• Your assignment: Pick out every line in the data below that holds "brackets".

***** Data excerpts *****

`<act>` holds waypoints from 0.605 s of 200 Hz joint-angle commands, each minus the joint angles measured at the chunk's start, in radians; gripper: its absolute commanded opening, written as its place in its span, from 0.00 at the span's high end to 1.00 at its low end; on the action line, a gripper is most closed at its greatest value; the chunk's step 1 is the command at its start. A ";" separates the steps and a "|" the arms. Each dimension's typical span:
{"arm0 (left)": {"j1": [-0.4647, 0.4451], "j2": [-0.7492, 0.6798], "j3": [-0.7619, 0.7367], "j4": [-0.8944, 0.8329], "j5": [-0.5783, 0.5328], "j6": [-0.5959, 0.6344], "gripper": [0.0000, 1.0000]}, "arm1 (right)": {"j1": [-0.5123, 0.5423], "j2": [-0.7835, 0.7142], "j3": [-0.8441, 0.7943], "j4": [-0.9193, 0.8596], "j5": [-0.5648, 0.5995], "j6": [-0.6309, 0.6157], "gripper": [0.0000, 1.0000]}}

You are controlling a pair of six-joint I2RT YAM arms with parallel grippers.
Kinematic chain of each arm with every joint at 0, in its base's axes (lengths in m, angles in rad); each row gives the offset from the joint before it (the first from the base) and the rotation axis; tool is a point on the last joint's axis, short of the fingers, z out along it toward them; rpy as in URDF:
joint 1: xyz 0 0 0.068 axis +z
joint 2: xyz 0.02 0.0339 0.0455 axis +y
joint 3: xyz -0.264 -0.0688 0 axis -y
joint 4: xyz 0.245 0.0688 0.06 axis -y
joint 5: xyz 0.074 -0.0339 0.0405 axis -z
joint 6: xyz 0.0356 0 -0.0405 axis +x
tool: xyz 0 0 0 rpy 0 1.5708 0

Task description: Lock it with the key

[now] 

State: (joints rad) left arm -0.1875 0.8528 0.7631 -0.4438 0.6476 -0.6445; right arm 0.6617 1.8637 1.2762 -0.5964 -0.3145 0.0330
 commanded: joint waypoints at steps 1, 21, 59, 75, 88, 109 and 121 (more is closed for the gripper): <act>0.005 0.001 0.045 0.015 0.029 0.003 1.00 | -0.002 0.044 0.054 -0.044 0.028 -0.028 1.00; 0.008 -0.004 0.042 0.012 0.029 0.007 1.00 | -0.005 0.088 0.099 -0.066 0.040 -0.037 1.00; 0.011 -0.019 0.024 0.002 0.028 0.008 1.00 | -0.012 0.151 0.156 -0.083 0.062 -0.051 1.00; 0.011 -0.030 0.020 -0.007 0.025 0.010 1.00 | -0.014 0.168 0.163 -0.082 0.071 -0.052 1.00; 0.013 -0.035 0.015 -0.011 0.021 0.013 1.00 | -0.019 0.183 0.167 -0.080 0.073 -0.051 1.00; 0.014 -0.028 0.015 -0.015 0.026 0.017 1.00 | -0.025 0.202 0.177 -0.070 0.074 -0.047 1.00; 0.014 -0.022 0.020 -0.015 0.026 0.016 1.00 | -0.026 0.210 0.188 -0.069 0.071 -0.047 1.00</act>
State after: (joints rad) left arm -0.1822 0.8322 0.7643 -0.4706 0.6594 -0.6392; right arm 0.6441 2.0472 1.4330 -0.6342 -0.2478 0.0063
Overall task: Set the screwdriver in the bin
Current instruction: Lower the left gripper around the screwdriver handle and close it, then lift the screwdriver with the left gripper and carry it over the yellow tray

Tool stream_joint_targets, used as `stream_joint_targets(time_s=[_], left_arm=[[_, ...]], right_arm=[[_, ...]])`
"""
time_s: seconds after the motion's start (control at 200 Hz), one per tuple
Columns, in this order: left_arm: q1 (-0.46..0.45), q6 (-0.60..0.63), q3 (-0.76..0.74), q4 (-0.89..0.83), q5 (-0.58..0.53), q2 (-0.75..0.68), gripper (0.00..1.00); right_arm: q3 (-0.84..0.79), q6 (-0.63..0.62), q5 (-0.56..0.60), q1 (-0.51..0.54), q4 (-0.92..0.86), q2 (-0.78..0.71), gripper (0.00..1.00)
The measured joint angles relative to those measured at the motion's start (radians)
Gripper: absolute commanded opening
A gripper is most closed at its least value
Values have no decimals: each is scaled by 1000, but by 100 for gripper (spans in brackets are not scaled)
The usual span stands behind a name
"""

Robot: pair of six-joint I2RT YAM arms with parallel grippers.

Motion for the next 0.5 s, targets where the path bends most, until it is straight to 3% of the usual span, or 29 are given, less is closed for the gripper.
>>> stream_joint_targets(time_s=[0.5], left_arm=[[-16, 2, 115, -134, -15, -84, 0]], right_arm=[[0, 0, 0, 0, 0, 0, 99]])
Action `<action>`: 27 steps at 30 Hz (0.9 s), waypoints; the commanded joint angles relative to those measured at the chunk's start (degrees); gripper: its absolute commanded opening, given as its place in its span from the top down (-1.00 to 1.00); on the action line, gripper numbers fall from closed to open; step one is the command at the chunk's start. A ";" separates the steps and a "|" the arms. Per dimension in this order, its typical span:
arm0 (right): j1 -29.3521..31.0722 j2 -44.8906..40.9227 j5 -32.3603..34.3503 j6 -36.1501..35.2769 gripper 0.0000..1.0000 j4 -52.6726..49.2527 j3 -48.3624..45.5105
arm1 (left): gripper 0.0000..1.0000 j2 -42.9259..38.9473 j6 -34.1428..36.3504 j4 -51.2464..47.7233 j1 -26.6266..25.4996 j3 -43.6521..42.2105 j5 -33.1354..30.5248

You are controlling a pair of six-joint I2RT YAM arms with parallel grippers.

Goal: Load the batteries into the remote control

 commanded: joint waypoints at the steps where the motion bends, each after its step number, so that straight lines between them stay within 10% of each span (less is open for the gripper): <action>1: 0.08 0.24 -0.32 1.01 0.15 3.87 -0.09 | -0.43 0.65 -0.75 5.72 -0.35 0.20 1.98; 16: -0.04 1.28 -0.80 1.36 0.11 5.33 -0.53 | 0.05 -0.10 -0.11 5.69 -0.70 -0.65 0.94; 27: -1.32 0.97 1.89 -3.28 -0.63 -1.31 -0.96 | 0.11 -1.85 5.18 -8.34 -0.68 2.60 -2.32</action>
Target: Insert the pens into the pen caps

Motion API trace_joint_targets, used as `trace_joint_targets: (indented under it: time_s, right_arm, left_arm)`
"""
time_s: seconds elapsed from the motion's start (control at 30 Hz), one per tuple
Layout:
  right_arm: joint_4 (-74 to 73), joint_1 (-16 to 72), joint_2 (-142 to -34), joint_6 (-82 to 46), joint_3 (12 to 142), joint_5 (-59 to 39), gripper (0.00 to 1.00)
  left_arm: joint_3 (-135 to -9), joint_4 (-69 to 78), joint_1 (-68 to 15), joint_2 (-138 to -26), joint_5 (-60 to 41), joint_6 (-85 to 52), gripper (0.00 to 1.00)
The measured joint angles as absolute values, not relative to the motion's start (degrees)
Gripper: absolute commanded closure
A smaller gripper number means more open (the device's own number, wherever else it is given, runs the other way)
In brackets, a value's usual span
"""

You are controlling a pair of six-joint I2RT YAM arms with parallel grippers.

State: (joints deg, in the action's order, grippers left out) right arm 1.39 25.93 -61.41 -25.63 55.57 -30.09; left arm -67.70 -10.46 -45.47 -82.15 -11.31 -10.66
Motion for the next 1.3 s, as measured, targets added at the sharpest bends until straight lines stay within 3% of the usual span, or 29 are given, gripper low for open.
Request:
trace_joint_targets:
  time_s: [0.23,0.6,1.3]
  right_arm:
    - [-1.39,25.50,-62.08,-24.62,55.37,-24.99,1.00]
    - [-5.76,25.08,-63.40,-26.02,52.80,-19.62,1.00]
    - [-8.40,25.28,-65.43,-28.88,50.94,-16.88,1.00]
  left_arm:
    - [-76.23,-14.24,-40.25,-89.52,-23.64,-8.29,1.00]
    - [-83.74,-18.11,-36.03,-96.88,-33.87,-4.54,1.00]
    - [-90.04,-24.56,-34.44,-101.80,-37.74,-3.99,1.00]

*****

• Written response:
Values have no decimals: each is scaled by 1000, but by 100 for gripper (spans in brackets are not scaled)
In brackets, a value's usual span

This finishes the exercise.